━━━ Source records ━━━

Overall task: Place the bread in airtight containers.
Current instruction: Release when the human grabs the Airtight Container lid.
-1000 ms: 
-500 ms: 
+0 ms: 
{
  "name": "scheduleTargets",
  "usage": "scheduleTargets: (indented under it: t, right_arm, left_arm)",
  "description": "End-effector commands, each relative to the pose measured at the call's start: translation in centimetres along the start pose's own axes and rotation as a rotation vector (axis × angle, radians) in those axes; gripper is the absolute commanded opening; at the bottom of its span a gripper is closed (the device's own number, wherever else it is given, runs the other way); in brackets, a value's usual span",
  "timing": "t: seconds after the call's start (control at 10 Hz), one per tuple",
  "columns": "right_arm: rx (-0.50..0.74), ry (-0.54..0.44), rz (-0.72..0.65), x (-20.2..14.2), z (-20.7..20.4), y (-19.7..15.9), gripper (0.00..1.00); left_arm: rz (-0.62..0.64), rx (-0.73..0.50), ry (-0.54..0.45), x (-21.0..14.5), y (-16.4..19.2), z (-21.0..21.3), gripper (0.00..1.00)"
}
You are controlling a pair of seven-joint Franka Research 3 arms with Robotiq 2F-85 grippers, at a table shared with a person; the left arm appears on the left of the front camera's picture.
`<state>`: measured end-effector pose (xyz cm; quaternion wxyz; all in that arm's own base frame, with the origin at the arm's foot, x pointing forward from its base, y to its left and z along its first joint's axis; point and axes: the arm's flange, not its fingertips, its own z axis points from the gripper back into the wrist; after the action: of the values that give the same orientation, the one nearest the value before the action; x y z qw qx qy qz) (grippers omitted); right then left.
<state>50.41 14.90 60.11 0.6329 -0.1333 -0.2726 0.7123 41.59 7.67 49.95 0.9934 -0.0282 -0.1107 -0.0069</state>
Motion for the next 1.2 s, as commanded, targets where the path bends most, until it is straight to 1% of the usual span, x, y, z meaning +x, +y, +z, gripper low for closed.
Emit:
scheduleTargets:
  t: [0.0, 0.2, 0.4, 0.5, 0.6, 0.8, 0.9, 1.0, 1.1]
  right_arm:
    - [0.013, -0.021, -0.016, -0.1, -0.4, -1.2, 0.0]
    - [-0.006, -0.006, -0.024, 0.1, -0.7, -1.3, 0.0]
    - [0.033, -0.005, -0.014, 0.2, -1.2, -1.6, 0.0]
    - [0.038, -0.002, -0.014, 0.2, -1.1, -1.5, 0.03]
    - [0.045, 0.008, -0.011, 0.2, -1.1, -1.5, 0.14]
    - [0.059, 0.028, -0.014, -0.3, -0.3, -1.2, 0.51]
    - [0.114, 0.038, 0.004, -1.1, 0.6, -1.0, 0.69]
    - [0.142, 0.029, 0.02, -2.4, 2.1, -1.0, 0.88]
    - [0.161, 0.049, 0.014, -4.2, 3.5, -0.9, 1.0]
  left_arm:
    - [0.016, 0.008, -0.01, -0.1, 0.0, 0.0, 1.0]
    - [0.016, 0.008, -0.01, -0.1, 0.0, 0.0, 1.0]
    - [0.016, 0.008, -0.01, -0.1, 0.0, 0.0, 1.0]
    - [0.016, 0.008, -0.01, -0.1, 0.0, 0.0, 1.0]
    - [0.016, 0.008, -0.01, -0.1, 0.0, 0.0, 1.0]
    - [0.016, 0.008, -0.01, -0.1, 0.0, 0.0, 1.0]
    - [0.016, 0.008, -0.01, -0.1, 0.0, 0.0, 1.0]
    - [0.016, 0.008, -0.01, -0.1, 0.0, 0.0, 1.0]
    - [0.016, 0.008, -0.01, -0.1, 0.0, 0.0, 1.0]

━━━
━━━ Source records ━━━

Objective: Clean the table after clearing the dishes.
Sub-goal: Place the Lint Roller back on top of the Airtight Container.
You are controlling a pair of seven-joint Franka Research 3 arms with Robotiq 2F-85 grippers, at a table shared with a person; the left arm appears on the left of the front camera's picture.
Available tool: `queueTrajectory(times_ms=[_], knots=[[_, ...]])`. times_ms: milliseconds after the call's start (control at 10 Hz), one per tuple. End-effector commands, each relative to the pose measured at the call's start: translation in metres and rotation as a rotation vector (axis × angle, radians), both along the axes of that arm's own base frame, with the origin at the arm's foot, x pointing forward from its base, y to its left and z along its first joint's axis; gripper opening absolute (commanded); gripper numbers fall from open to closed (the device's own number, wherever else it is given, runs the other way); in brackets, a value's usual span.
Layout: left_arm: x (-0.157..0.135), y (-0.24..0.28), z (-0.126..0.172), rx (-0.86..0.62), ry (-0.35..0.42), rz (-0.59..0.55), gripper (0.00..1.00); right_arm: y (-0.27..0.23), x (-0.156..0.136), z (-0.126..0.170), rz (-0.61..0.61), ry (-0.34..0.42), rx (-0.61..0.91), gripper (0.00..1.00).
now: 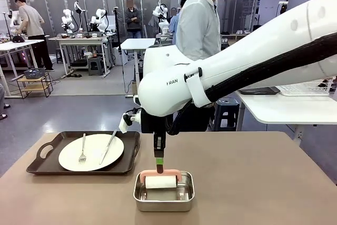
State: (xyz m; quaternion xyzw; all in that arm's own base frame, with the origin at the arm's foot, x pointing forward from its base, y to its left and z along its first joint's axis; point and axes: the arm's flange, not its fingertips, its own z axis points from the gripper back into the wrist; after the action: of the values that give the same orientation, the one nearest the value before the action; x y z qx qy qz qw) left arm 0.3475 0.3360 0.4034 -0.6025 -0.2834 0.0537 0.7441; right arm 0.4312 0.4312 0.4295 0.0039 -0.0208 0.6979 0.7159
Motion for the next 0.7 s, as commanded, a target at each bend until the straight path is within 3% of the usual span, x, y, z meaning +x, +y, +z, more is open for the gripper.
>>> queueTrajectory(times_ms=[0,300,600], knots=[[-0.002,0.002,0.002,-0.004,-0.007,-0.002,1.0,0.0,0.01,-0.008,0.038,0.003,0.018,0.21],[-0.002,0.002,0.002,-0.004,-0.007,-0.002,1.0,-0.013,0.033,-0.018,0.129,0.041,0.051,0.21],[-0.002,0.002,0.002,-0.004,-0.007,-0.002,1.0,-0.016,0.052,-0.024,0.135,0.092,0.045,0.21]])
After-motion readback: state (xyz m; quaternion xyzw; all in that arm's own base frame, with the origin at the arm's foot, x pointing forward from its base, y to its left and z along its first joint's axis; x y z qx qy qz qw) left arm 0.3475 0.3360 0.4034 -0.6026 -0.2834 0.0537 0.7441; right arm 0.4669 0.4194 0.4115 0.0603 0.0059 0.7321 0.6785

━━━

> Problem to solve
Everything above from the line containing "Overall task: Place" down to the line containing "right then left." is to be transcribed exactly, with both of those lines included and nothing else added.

> Exercise response
Overall task: Place the bread in airtight containers.
Current instruction: Release when the human grabs the Airtight Container lid.
-1000 ms: 
-500 ms: 
+0 ms: 
{
  "name": "scheduleTargets",
  "usage": "scheduleTargets: (indented under it: t, right_arm, left_arm)",
  "description": "End-effector commands, each relative to the pose measured at the call's start: translation in centimetres along the start pose's own axes and rotation as a rotation vector (axis × angle, radians) in those axes; gripper is the absolute commanded opening; at the bottom of its span a gripper is closed (the device's own number, wherever else it is given, runs the other way); in brackets, a value's usual span",
  "timing": "t: seconds after the call's start (control at 10 Hz), one per tuple",
  "columns": "right_arm: rx (-0.50..0.74), ry (-0.54..0.44), rz (-0.72..0.65), x (-20.2..14.2), z (-20.7..20.4), y (-19.7..15.9), gripper (0.00..1.00); left_arm: rz (-0.62..0.64), rx (-0.73..0.50), ry (-0.54..0.45), x (-21.0..14.5), y (-16.4..19.2), z (-21.0..21.3), gripper (0.00..1.00)"
}
You are controlling a pair of seven-joint Franka Research 3 arms with Robotiq 2F-85 grippers, at a table shared with a person; the left arm appears on the left of the front camera's picture.
`<state>`: measured end-effector pose (xyz cm; quaternion wxyz; all in that arm's own base frame, with the origin at the arm's foot, x pointing forward from its base, y to its left and z along its first joint's axis; point and axes: the arm's flange, not its fingertips, its own z axis points from the gripper back into the wrist; after the action: of the values that give the same orientation, the one nearest the value before the action; x y z qw qx qy qz) (grippers omitted); right then left.

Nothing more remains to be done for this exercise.